散歩中、愛犬がおしっこやうんちをした後に勢いよく後ろ足で地面を蹴る姿を見たことはありませんか?土や草を飛ばしながら行うこの行動には、実は犬ならではの重要な意味があります。今回は、犬が後ろ足で地面を蹴る理由や、この行動をしやすい犬の特徴について解説します。
排泄後のキック行動は本能的なサイン
一見すると「排泄物を隠そうとしているのかな?」と思うかもしれません。しかし、犬の場合はその逆です。
猫は排泄物を隠す習性がありますが、犬が地面を蹴る目的は自分の存在を周囲にアピールすることだと考えられています。
つまり、この行動は縄張りや存在を知らせるためのマーキング行動の一種なのです。
排泄物だけではなく匂いも広げている
犬はおしっこによって自分の情報を残しますが、それだけではありません。
後ろ足で地面を蹴ることで、排泄した場所の周辺に匂いを拡散させようとしていると考えられています。

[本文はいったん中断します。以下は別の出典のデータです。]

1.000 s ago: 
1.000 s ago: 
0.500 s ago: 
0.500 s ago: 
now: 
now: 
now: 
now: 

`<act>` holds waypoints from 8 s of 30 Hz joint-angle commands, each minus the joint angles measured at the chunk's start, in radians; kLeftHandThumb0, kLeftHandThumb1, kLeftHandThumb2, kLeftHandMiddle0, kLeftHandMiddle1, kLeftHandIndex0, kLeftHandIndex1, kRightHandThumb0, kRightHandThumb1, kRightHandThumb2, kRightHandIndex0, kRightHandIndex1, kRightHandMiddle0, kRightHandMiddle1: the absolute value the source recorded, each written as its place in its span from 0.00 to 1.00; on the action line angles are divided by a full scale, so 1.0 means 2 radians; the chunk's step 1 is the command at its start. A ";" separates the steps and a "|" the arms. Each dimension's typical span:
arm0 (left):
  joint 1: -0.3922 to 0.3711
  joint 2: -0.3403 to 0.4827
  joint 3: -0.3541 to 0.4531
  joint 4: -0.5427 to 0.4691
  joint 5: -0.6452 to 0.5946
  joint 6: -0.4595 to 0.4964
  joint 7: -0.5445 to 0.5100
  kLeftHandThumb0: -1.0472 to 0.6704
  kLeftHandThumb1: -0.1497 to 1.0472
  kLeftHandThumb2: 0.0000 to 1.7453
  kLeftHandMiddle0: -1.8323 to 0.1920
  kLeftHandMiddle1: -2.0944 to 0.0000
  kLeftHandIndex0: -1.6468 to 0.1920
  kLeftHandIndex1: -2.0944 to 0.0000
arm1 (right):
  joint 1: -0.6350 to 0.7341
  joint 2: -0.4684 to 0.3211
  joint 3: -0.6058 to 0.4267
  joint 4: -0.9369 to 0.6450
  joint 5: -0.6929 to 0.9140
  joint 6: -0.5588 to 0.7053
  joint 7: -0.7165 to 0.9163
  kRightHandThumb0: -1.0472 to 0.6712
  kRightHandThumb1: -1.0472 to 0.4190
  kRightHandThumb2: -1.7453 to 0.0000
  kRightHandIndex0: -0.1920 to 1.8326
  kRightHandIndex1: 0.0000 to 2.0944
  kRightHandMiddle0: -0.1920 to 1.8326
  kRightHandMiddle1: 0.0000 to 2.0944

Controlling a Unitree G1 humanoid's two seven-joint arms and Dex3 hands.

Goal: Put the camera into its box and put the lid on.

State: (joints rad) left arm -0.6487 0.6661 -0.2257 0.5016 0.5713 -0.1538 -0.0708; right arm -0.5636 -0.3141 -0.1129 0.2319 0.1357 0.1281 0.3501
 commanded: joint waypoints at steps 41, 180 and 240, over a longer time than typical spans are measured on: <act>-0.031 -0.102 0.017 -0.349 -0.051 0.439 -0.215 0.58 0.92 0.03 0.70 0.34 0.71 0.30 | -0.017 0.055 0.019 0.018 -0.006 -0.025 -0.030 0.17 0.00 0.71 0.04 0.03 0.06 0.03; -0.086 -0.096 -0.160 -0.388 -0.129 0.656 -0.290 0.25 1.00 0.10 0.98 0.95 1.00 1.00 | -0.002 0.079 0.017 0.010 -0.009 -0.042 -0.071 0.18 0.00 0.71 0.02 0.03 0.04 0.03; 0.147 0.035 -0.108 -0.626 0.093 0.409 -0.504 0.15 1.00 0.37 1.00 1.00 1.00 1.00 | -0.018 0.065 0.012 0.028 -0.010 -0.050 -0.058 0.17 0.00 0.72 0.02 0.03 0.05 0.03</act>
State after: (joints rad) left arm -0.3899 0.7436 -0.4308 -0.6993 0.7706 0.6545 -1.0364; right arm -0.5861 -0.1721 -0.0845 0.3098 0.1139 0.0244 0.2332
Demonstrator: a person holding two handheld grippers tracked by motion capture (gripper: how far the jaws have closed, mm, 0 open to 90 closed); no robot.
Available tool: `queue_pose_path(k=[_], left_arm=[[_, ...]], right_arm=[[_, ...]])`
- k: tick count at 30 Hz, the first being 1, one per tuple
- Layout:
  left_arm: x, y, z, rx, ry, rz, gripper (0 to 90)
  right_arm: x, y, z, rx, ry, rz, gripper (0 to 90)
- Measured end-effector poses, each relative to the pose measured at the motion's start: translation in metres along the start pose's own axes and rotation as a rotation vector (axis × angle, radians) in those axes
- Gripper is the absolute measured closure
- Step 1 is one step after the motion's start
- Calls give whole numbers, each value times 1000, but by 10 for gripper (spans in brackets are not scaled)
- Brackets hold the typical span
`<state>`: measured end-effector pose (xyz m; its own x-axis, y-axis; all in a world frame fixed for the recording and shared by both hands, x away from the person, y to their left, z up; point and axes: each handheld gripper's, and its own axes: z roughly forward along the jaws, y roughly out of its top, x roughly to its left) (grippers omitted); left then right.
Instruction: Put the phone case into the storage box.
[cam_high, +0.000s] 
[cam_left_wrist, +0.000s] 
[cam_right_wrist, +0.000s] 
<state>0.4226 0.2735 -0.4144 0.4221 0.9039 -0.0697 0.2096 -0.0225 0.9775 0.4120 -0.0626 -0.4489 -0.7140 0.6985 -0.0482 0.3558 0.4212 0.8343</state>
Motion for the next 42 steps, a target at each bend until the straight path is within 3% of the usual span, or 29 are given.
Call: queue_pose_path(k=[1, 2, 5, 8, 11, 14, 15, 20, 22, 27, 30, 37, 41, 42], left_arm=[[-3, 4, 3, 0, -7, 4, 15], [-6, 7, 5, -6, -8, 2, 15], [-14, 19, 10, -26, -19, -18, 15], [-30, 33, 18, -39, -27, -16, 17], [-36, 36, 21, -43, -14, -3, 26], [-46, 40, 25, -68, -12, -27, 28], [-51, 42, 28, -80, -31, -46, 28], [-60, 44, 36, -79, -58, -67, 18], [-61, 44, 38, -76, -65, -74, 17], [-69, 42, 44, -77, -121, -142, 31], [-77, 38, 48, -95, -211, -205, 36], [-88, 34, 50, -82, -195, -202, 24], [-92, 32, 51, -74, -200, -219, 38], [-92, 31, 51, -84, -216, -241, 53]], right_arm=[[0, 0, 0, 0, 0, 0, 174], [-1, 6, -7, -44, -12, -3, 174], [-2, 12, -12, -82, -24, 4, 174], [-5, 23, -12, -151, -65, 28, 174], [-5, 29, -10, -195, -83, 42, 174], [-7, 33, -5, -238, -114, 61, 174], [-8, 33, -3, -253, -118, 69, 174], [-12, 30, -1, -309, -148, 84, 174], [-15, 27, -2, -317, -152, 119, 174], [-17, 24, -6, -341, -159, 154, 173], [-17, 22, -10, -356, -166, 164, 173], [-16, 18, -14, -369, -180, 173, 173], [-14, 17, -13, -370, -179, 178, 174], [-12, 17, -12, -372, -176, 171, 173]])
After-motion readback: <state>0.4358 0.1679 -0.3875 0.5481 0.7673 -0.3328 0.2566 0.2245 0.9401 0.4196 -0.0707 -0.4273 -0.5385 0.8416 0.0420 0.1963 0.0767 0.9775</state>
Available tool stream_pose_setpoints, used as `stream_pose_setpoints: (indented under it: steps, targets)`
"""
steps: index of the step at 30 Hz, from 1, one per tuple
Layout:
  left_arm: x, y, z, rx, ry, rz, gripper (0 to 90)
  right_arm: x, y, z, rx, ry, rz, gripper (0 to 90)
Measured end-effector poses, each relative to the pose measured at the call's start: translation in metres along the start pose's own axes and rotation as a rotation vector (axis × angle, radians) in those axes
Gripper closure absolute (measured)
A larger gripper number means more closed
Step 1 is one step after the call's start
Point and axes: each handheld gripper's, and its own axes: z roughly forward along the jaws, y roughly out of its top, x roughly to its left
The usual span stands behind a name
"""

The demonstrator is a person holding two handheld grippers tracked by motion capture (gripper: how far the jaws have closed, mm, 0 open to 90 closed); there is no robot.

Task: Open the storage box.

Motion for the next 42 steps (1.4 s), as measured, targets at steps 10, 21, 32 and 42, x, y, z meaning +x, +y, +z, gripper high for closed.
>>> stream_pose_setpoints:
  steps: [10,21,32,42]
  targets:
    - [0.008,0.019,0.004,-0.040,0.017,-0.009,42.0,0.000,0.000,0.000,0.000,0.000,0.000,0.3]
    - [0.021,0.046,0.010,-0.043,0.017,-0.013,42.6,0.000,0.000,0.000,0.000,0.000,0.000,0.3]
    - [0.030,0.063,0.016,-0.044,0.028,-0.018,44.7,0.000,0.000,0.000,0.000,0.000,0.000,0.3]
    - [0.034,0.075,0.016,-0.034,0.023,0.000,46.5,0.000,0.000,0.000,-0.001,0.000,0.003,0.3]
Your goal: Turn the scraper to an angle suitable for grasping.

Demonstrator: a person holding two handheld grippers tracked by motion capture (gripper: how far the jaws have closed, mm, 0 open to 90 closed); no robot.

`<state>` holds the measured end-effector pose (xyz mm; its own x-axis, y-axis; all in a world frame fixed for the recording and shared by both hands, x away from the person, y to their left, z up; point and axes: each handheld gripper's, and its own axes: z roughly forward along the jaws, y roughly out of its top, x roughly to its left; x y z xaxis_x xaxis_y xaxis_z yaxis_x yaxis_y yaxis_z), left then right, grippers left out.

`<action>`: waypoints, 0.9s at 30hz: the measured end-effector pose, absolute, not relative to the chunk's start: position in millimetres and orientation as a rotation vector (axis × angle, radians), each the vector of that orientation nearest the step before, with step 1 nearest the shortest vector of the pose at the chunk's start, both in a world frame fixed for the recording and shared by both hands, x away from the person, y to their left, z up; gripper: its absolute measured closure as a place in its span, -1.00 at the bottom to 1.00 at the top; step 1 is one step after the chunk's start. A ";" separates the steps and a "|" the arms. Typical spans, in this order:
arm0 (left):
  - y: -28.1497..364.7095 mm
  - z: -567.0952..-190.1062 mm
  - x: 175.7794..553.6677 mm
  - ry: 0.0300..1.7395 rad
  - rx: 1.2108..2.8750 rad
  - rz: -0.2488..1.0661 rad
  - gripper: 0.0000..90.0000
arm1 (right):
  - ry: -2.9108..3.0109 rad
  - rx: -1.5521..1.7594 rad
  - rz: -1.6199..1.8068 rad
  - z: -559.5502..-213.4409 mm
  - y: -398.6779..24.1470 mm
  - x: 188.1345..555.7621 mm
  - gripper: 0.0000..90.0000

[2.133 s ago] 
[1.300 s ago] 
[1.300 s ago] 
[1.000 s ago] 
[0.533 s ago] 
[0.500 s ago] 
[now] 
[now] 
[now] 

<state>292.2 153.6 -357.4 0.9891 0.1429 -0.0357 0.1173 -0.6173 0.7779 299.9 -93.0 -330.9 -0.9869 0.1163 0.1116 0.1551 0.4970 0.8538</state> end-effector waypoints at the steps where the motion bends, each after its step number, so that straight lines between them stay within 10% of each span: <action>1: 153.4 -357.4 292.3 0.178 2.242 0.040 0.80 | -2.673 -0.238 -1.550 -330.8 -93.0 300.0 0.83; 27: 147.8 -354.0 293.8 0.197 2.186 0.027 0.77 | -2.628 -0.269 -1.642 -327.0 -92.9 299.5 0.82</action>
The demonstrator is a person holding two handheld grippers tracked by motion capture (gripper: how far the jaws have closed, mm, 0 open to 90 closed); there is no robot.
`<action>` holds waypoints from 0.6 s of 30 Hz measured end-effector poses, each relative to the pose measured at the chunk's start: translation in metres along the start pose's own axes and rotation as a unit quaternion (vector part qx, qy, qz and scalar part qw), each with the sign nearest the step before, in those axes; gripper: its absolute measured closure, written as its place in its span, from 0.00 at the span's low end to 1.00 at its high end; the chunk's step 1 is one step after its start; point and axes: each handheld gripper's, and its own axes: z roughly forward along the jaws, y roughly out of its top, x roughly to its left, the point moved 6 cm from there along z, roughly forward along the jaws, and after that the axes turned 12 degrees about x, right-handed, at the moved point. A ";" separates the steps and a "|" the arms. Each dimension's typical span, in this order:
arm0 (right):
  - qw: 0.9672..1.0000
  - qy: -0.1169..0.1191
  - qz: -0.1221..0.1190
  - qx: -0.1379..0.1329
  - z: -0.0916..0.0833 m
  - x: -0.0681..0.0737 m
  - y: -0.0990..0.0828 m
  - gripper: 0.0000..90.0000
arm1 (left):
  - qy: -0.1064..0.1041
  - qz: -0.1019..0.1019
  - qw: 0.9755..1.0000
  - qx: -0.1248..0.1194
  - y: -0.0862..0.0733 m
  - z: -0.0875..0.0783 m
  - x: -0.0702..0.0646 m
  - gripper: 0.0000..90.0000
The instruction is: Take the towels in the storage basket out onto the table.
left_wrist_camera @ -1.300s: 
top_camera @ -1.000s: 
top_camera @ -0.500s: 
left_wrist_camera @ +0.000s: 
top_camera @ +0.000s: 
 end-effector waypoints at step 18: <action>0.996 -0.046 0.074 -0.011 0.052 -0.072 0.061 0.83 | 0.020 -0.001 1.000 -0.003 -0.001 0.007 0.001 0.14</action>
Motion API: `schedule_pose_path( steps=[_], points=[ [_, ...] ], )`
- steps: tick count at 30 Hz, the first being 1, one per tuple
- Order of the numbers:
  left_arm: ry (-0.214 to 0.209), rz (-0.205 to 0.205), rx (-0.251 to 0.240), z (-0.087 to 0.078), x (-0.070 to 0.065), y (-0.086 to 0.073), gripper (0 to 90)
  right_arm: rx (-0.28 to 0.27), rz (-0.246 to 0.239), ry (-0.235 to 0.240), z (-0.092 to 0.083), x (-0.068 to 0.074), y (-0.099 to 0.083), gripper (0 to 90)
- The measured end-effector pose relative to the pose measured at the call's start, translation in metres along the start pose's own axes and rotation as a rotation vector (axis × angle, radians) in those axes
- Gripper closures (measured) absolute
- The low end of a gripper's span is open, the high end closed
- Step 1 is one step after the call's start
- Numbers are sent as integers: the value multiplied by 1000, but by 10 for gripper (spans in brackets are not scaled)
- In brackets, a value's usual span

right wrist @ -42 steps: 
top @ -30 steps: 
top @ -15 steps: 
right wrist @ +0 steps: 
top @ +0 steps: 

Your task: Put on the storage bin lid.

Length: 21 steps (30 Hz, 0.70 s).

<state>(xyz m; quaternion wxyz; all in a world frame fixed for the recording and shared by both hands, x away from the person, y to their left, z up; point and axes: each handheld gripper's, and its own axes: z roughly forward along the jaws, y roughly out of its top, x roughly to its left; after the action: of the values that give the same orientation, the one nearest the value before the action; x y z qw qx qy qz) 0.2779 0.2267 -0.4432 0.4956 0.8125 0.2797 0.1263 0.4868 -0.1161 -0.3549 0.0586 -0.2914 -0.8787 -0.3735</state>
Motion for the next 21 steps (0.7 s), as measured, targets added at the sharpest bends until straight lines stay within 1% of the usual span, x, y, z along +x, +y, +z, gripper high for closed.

「ここに自分がいた」という情報を、より広い範囲の犬たちへ伝えようとしているのです。
野生時代の名残ともいわれており、現在の家庭犬にも本能として受け継がれています。
肉球にも秘密がある
犬の足裏には汗腺があり、個体ごとの匂い成分が含まれています。
地面を蹴る動作によって足裏をこすりつけることで、その匂いも周囲に残すことができます。
つまり、おしっこと足裏の匂いという二重のマーキングを行っているとも考えられるのです。
私たちには分からなくても、犬同士はこうした匂いから多くの情報を読み取っています。
後ろ足で蹴る犬と蹴らない犬がいる理由
実は、すべての犬がこの行動をするわけではありません。
同じ犬種でも頻繁に蹴る犬もいれば、ほとんど見せない犬もいます。
自己主張が強い犬に多い傾向
縄張り意識が比較的強い犬や、自分の存在をアピールしたい性格の犬は、この行動をよく見せる傾向があります。
散歩中にさまざまな場所で匂いを確認したり、マーキングを頻繁に行ったりする犬も同様です。
ただし、性格による個体差が大きいため、一概にはいえません。
オスだけでなくメスにも見られる
マーキングというとオス犬のイメージが強いですが、メス犬でも後ろ足で地面を蹴ることがあります。
特に活発で自信があり、自己主張がはっきりしているタイプの犬によく見られます。
性別よりも、その犬の性格や行動特性が影響していると考えられています。
飼い主が気を付けたいポイント
後ろ足で地面を蹴ること自体は自然な行動なので、基本的には無理に止める必要はありません。
ただし、砂や小石が周囲の人や他の犬に飛ぶ可能性がある場所では注意が必要です。
また、アスファルトの上で強く蹴り続けると肉球を傷めることもあります。
愛犬が興奮して何度も繰り返す場合は、声をかけて移動を促したり、リードで自然に歩き出したりして切り替えをサポートしてあげましょう。
【まとめ】
犬が排泄後に後ろ足で地面を蹴るのは、排泄物を隠すためではなく、自分の存在を周囲に伝えるためのマーキング行動と考えられています。足裏の匂いも利用しながら、犬同士のコミュニケーションを行っているのです。
この行動は本能に基づく自然なものですが、場所や状況によっては周囲への配慮も必要です。愛犬の行動の意味を理解することで、散歩中の何気ないしぐさもより興味深く感じられるでしょう。